While Next believes demand will moderate quickly, if there are no more lockdowns it expects to earn levels of revenue and profit in the year to January 2022 not too dissimilar to the last pandemic free year (the year to January 2020).
Prosperity no accident
The fact that Next was, like all companies, unprepared for the specific challenges of a pandemic but is prospering anyway, should not surprise us.
The company has a long history of adaptation, evident in the success of Next Directory, its once mighty mail order division, in the gradual shift of Directory online and overseas, in the management of leases and concessions to keep its store estate profitable, and in its evolution into a channel for other fashion brands.

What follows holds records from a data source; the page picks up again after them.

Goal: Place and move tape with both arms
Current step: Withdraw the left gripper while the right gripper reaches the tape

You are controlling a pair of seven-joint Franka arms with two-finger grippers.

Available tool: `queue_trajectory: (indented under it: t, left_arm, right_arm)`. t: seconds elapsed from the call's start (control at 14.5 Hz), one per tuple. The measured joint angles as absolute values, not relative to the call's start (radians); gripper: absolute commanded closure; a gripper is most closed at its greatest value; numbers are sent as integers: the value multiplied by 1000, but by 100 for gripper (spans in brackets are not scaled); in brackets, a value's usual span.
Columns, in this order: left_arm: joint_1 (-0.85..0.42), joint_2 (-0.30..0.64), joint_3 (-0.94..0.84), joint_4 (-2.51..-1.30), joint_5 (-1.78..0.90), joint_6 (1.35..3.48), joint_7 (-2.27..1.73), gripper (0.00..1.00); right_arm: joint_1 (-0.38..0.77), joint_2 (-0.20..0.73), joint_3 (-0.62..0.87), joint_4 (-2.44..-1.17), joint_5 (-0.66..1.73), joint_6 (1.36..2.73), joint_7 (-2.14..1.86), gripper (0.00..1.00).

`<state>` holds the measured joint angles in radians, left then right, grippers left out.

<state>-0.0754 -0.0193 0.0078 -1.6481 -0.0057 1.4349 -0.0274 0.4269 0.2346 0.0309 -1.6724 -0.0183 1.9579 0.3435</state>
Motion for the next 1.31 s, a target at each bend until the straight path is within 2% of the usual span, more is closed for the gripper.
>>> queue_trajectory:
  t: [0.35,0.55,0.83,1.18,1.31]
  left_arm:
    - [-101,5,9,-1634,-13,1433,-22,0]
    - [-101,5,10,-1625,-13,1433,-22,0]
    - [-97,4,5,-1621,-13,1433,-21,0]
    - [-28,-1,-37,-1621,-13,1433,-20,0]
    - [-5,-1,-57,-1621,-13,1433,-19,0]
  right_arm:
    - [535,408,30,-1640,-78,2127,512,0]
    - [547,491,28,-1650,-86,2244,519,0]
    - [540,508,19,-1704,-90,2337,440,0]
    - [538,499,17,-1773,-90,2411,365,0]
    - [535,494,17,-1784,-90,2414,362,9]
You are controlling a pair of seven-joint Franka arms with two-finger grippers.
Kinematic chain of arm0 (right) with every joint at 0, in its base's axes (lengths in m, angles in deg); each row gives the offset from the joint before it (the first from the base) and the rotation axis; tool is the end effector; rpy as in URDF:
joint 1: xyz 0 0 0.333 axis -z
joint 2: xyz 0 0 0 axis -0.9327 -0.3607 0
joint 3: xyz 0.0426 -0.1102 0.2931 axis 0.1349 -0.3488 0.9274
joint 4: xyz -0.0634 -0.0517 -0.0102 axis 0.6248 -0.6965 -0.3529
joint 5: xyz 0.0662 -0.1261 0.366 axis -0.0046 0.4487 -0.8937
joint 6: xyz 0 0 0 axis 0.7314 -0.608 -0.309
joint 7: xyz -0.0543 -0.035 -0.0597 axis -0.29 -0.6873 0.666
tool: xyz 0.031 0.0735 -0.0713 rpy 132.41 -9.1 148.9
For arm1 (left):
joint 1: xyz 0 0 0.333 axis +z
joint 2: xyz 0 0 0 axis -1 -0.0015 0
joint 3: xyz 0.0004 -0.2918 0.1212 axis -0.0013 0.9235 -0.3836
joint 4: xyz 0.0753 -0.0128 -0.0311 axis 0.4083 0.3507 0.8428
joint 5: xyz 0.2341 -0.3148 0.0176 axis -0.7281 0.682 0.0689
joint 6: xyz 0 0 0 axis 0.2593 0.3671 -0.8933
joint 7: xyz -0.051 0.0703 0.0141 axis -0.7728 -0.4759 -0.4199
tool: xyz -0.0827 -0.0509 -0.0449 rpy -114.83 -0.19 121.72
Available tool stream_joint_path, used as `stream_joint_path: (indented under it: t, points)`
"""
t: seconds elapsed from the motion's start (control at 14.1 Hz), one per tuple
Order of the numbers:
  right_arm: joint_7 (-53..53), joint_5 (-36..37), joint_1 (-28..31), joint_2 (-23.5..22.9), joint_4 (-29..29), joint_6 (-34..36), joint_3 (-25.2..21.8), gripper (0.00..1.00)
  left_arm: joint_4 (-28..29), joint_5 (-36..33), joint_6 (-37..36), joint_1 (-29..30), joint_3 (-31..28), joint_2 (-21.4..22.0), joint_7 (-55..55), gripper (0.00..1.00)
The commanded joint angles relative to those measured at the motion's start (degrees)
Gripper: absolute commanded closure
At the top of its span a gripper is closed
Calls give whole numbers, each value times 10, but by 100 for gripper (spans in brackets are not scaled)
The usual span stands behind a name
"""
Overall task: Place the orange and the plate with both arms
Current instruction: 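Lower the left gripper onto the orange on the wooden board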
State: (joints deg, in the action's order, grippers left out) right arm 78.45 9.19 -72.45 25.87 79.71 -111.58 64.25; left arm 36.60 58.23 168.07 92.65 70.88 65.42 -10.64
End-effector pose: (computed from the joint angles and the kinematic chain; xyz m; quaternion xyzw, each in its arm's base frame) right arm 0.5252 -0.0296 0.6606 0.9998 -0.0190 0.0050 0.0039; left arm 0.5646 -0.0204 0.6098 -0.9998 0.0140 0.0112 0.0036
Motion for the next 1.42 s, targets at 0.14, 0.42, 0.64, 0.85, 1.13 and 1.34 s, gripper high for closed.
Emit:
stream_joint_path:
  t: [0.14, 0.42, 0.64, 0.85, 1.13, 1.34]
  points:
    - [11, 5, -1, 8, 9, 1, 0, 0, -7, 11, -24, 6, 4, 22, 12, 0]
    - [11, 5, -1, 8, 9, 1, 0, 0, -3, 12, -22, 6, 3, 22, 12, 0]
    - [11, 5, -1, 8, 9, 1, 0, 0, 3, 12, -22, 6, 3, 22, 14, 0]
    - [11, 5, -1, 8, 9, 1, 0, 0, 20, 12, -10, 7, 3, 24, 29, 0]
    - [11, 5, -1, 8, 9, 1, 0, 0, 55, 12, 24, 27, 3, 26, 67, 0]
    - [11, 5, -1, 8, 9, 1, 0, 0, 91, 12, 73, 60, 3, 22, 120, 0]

Next realised early that as retail moved online, many of its traditional advantages like prime high street locations and the brand itself were less relevant. On the internet, where choice is near limitless and so too is competition, it has to offer the widest range possible (currently 1,300 brands) and make it more convenient to buy from Next.
To win, Next realises it must be its partners’ most profitable route to market, which it can achieve by pooling costs and sharing the benefit of its long experience in logistics. After it takes its 15% profit margin, Next gives the rest back to partners, baking in mutual benefits.
A thriving online business diversifying overseas and into product categories like sportswear and beauty products meant Next was in a better position to manage its way through the pandemic. But the company’s evolution also says something about the culture of Next, which probably enabled it to rapidly and effectively come to terms with the demands and restrictions of operating through a pandemic.
The next stage in Next’s evolution may be its boldest yet: Total Platform, a development that is turning Next into a solutions provider for other retailers.
Users of Total Platform can get on with sourcing products and building their brands while Next provides the logistics, the warehousing, call centre facilities, delivery and returns, customer credit, a website, and sales channels using the same resources as the mothership.
Next’s first two partners - Childsplay Clothing and Laura Ashley - are live now and the company has three more in the pipeline: Victoria’s Secret (UK), which is launching imminently, a new and as yet unnamed fashion brand launching in October, and Reiss, the biggest, which is expected to launch in February 2022.
Next has also taken a stake in three of the first five partners, Laura Ashley, Victoria’s Secret and Reiss, which enables Next to profit from its partners’ growth beyond the commissions it makes.
Part-owning partnerships will deliver these benefits without nixing their creativity and entrepreneurialism and allow next to spread its investments more widely.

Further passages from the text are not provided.